What is being asked >> What number of lines in the records below hold the word "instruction"? Give that number alone.

=== Begin Enclosure ===

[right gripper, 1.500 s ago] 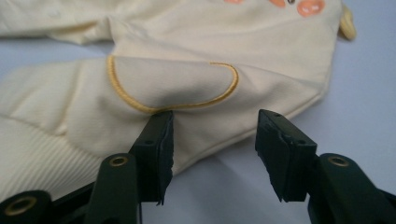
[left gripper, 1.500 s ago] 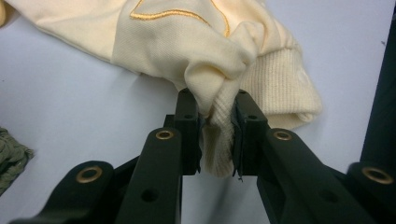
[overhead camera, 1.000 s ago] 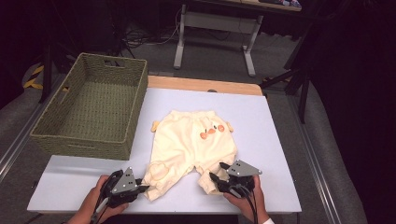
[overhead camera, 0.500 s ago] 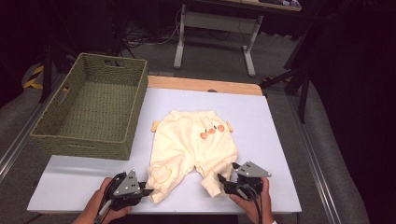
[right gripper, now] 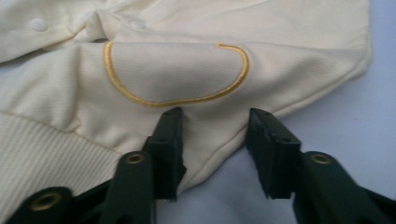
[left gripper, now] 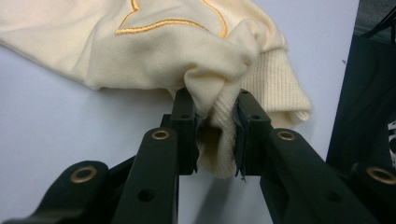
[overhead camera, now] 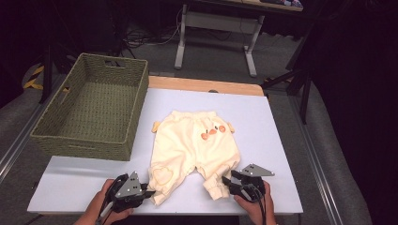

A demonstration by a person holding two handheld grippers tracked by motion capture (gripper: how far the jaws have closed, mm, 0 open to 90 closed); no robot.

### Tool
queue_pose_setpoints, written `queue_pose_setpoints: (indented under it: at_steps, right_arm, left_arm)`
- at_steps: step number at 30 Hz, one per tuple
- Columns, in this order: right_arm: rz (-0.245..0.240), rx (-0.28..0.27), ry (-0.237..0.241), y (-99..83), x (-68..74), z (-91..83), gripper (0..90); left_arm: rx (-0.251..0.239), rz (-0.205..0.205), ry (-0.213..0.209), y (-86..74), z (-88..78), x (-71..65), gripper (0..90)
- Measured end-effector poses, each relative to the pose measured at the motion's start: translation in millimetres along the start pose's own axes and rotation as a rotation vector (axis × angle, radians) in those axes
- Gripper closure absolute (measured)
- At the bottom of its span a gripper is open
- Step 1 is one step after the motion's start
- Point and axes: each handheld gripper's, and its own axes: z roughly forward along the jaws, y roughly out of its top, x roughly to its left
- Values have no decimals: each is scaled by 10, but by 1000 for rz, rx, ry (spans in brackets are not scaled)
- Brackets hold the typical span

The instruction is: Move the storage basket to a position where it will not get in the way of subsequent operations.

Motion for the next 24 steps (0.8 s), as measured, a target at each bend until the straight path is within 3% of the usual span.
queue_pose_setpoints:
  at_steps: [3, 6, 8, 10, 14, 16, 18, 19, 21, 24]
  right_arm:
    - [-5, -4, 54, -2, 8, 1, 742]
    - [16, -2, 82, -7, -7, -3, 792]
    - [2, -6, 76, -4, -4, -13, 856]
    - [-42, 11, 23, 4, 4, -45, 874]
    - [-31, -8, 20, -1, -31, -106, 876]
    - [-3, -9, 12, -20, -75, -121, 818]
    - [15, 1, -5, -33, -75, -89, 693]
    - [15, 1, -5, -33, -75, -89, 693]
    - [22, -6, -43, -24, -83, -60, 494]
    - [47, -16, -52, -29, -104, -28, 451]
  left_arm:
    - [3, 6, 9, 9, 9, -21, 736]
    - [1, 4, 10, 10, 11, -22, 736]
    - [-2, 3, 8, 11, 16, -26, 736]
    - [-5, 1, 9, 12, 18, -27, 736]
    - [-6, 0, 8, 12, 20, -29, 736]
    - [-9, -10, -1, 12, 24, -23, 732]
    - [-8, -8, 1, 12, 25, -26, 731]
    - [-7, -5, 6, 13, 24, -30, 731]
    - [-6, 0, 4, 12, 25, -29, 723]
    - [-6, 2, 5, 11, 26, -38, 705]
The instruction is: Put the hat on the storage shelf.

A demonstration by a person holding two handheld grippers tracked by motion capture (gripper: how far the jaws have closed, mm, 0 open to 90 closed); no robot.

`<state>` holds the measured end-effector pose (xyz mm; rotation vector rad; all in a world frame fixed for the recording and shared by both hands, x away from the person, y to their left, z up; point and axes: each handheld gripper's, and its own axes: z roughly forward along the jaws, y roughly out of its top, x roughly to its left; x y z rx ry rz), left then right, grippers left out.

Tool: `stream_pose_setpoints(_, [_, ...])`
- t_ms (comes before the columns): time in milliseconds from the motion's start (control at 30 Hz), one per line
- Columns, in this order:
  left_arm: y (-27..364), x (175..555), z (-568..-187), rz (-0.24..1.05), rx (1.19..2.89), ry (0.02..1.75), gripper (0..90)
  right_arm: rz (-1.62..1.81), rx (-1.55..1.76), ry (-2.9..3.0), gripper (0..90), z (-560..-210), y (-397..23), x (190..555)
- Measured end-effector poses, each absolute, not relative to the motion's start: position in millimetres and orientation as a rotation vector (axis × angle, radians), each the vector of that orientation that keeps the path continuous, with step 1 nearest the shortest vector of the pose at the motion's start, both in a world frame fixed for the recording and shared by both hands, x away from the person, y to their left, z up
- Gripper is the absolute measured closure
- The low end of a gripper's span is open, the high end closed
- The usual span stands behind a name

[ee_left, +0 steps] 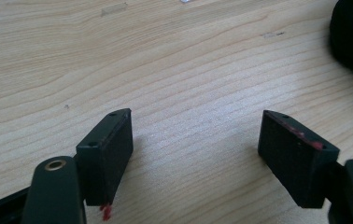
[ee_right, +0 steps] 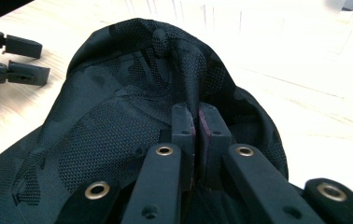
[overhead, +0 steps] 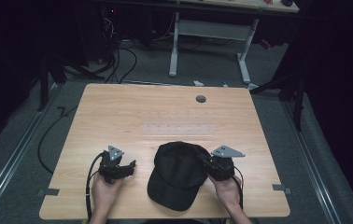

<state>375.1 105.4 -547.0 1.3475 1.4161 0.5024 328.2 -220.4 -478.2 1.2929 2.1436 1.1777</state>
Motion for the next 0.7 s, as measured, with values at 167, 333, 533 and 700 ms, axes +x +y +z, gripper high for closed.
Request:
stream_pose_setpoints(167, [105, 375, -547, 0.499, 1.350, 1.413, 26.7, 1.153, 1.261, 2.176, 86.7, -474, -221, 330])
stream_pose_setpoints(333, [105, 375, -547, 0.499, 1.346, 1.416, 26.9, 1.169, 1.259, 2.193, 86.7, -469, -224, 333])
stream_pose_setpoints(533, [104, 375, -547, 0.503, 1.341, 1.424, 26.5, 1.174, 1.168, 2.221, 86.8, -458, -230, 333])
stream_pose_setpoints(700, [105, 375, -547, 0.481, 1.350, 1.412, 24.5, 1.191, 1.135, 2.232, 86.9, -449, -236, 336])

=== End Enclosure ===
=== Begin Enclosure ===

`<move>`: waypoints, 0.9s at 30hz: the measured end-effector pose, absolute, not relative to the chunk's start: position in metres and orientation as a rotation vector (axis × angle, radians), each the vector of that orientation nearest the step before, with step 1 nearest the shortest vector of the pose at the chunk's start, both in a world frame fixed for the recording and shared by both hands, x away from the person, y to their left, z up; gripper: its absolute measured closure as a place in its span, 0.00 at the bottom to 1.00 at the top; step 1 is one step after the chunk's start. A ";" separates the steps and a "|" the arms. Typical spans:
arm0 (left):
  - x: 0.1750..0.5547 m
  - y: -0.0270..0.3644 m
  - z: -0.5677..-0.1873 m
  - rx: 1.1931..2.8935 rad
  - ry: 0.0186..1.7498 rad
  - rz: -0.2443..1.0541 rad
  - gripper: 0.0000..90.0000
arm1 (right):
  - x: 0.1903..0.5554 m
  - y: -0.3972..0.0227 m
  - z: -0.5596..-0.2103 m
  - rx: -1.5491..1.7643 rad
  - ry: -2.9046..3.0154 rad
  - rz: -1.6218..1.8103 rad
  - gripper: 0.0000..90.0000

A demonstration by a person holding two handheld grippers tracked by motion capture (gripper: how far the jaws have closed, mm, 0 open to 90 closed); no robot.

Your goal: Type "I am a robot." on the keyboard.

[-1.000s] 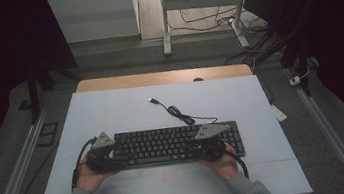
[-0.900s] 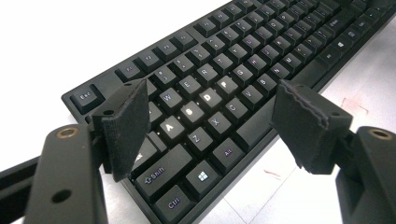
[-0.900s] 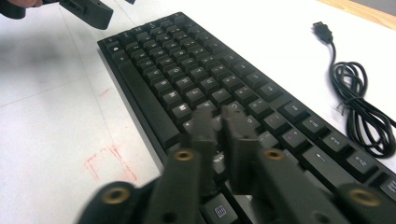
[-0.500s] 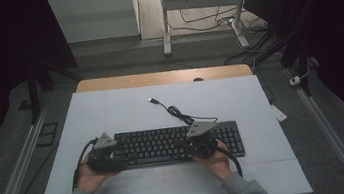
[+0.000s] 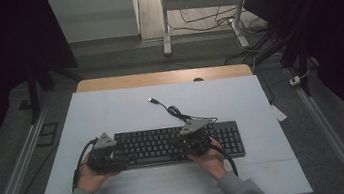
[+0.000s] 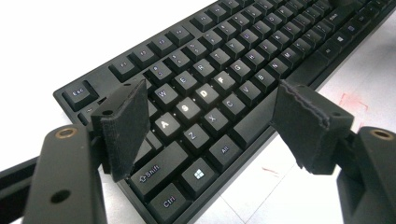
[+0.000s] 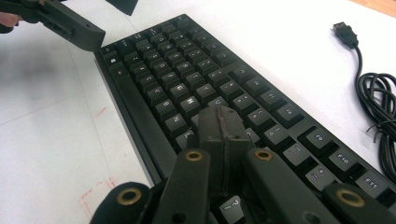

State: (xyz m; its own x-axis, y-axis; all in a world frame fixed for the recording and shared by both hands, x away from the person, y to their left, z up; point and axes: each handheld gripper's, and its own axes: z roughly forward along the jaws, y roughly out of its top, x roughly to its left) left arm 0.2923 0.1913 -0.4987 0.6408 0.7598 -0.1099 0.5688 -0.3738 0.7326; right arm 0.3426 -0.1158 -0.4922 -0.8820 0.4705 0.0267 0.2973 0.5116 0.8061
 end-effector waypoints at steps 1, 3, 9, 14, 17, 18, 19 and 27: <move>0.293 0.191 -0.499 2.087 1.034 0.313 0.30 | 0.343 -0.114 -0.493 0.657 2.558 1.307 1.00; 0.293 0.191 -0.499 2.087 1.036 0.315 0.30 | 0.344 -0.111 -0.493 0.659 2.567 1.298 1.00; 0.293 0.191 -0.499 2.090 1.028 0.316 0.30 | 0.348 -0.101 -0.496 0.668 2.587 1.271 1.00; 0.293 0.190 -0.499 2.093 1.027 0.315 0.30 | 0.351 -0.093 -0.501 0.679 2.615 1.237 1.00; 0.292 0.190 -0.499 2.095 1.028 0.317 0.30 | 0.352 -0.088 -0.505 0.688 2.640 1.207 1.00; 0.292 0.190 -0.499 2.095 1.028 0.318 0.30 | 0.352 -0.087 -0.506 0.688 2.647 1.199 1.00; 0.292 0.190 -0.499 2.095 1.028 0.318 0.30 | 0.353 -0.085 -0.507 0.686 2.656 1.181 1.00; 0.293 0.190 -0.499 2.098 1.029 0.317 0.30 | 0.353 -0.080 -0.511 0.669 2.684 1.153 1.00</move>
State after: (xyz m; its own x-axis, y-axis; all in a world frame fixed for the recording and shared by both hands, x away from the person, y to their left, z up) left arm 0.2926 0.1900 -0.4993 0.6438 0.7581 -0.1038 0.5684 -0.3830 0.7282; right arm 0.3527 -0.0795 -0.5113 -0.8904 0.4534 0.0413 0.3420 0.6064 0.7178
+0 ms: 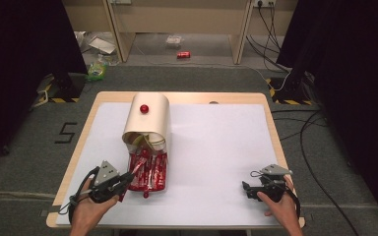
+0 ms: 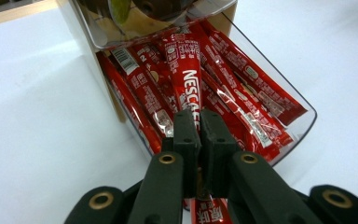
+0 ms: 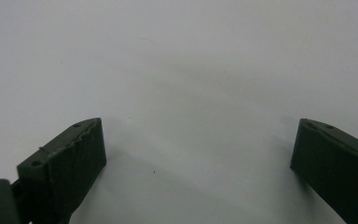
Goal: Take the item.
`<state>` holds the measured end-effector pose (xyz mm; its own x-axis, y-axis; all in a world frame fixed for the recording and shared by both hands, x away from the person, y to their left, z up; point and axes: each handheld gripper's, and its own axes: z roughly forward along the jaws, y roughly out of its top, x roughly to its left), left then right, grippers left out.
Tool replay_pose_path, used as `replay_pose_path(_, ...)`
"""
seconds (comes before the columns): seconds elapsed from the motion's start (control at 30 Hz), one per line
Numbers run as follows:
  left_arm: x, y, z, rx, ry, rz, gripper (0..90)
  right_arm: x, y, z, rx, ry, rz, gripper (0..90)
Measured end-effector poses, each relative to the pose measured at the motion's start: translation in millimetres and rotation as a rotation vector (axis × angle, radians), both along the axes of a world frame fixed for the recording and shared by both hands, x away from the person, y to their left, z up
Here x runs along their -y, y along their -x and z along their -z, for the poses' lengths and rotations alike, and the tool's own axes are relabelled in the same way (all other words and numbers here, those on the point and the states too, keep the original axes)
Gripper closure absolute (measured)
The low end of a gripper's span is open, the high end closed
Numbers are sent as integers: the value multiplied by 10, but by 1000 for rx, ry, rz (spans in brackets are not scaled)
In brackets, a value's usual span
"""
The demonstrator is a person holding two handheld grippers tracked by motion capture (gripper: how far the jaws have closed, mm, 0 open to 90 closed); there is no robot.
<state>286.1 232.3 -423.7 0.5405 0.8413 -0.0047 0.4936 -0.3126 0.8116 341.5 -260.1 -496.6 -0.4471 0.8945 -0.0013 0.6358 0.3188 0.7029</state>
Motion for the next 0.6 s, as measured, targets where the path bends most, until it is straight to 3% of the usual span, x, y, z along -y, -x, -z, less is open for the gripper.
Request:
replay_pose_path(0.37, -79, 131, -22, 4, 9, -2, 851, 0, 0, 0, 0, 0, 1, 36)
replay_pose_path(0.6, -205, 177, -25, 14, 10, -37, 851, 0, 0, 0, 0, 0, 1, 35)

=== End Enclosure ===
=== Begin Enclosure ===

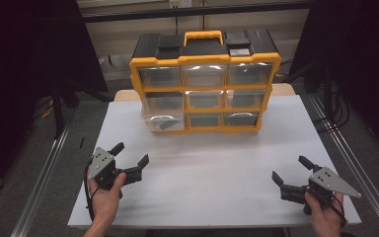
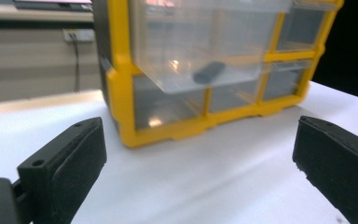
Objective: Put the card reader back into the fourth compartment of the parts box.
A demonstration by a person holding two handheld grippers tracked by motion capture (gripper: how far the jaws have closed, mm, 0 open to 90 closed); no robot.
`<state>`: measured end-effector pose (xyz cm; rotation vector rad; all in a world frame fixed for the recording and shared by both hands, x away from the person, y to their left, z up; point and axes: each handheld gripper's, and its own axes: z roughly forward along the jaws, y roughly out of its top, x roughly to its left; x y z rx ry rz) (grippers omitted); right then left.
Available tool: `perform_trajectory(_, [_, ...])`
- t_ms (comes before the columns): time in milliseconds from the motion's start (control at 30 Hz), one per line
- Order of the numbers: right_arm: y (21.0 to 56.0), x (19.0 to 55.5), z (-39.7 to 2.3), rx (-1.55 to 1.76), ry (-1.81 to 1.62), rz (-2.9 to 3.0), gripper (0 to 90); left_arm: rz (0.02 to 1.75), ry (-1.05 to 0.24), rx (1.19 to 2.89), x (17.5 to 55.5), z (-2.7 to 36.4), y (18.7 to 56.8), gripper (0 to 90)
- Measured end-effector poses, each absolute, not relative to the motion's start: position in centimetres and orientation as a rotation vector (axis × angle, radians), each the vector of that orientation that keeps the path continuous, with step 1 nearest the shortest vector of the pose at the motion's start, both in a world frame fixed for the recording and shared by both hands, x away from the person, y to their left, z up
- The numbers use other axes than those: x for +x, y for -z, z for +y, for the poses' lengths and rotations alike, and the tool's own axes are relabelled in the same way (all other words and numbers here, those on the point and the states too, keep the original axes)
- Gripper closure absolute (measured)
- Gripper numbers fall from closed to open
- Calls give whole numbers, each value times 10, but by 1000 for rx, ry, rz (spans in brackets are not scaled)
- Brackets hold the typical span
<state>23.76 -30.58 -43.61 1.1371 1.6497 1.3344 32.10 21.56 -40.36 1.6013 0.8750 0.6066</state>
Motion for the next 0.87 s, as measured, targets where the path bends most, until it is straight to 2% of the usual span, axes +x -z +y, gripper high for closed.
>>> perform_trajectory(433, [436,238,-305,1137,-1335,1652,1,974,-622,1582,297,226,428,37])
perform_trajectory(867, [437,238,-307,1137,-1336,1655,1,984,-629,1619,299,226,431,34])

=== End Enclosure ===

Answer below >> 2